From the "all politics is local and all localities are national" department: of the 28 House seats that have changed hands from Republican to Democratic so far, a little over a third (ten) were in the Northeast. It'll be tough for the Republicans to recover those seats, certainly as long as they insist on being the party of greedheads and religious bigots, and Republicans could lose fellows like Chris Shays and Jim Gerlach next time around (plus Rob Simmons, if they haven't already). Two seats changed hands in Arizona, which is becoming (among other things) Florida West for elderly Northeasterners. Two seats changed hands in Iowa, which (unlike Illinois and Texas) has drawn districts so that they're competitive, imagine that. One each changed hands in Colorado and Minnesota, which have never struck me as places that ought to be particularly red. Two changed hands in Florida and one of those was Mark Foley's. One changed hands in California and that'll teach Richard Pombo to try to gut the Endangered Species Act. One changed hands in North Carolina and let's Heath Shuler and I make a deal, OK, in which he can be as pro-life and pro-gun as he wants but he fully explains what his opposition to illegal immigration has to do with an economic policy that helps the little guy? Three changed hands in Indiana and one in Wisconsin and I must confess I don't really understand why. One changed hands in Texas due to Tom DeLay's Law and one changed hands in Ohio due to Bob Ney's Law; I guess the one that changed hands in Kentucky and was due to Anne Northrup's Law. One changed hands in Kansas -- that's right, the state that stars in Thomas Frank's What's the Matter with Kansas? -- and, yikes, does that make Jim Ryun the worst House Rep ever?
Mr. Bush can, I suppose, content himself with never having to listen to the Northeast again -- and we can content ourselves with the notion that his kind do poorly in areas with lots of, you know, people in them, like, you know, most of the Northeast, and, like, you know, cities everywhere else. If the Democrats choose to accept this mission, they can build a lasting majority by (as Thomas Schaller suggests here) sealing up the Northeast and then picking off the rest of the country. And, over in the Senate, Bob Casey the Younger and Jim Webb and Jon Tester have taught Democrats how to win in the rest of the country -- i.e., be big-tent on abortion and/or gun control, but without pandering to the worst in Americans like Harold Ford the Younger did.

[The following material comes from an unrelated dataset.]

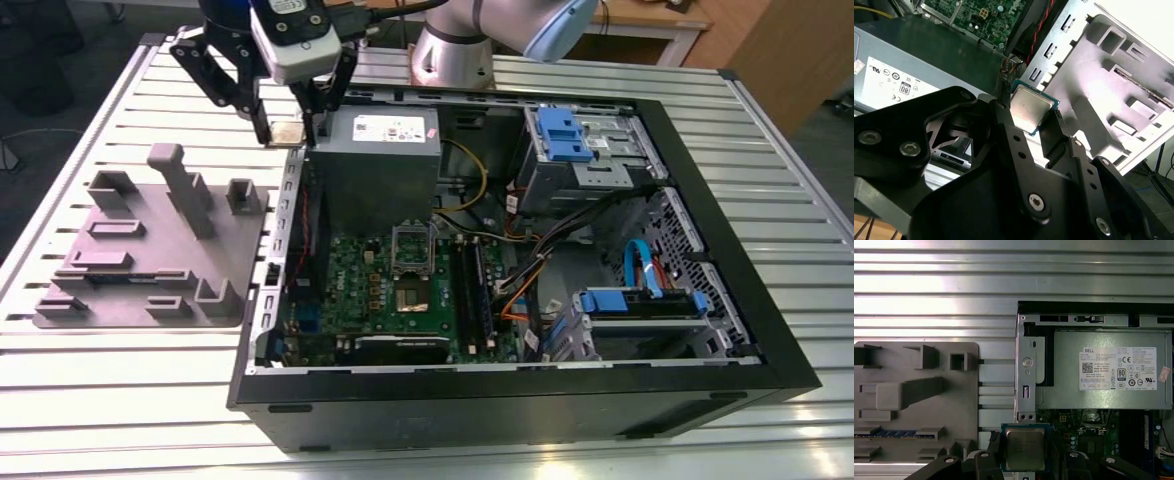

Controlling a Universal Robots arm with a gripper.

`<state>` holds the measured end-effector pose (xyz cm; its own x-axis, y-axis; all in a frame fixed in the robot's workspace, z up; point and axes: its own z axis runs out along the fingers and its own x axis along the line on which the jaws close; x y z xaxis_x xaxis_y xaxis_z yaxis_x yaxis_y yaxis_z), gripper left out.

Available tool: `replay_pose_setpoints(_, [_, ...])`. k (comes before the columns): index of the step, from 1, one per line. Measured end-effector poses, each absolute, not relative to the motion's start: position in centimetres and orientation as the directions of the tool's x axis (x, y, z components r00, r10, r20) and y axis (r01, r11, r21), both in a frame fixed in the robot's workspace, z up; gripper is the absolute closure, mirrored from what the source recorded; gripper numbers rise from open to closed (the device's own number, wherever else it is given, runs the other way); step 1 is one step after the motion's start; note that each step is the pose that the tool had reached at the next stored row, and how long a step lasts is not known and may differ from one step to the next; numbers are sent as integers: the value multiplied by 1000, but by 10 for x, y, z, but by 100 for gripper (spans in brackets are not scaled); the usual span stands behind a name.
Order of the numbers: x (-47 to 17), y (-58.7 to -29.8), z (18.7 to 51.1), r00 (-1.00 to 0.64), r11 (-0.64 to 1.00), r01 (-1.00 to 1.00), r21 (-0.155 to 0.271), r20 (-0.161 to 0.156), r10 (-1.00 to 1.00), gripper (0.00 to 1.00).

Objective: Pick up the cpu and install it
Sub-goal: 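Pick up the cpu and move it towards the insertion slot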

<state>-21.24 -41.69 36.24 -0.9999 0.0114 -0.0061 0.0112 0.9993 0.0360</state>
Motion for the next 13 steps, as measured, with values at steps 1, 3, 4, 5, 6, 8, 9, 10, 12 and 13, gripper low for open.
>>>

But regardless of who controls Congress, our work as citizens is the same -- we agitate for what we believe in, and our Representatives either follow suit or earn boatloads of bad karma that will hopefully one day result in, for example, an 18-point loss in a run at a third Senate term. Perhaps it'll be easier with Democrats in charge, or perhaps the organizations that supply me with action alerts will get complacent all at once. I don't really think they will -- it's hard to imagine the ACLU sitting back on warrantless wiretapping, or the EFF taking a breather on network neutrality. And Congress comes back soon to finish its work for the year, and since a bunch of these goofs aren't coming back, they might try to do as much damage as they can. But if good folks do get complacent, I'll just have to work harder. Whatever the fates ask of me, I'll do. But what's coming is certainly not a vacation from our duties.
That doesn't mean we shouldn't take take the time to celebrate the following truisms:
All that fearmongering the last two months failed to expand the Republican majority.
All that yelling and screaming about illegal immigration failed to expand the Republican majority.
All those gay marriage votes and flag-burning votes and Estate Tax votes in Congress failed to expand the Republican majority.
All those right-wing knuckleheads on the radio and on TV now have to attack the will of the people directly, instead of using the Democrats as their surrogates.
George Allen sure is Mr. Smooth, isn't he? But his career was ended by a real white man.
Karl Rove will never, ever, ever again be mistaken for a genius. I know, I know, you, too, were thinking "Mozart, Einstein, Rove." This guy ain't even Bismarck, yet the so-called "liberal media" couldn't get enough of him in 2002 and 2004. And what did he do that was so great in 2002 and 2004? He lied his posterior off and pandered to the most emotionally-crippled members of society. This takes genius? Genius requires, at the very least, utility to a community, or an understanding of people's lives as if they're not pawns on your great chessboard. Mr. Rove has never shown me any reason to believe that he understands either one. I'll be more than happy to pray for his redemption. Hey, it happens to the unlikeliest people. But I wouldn't lay money on it.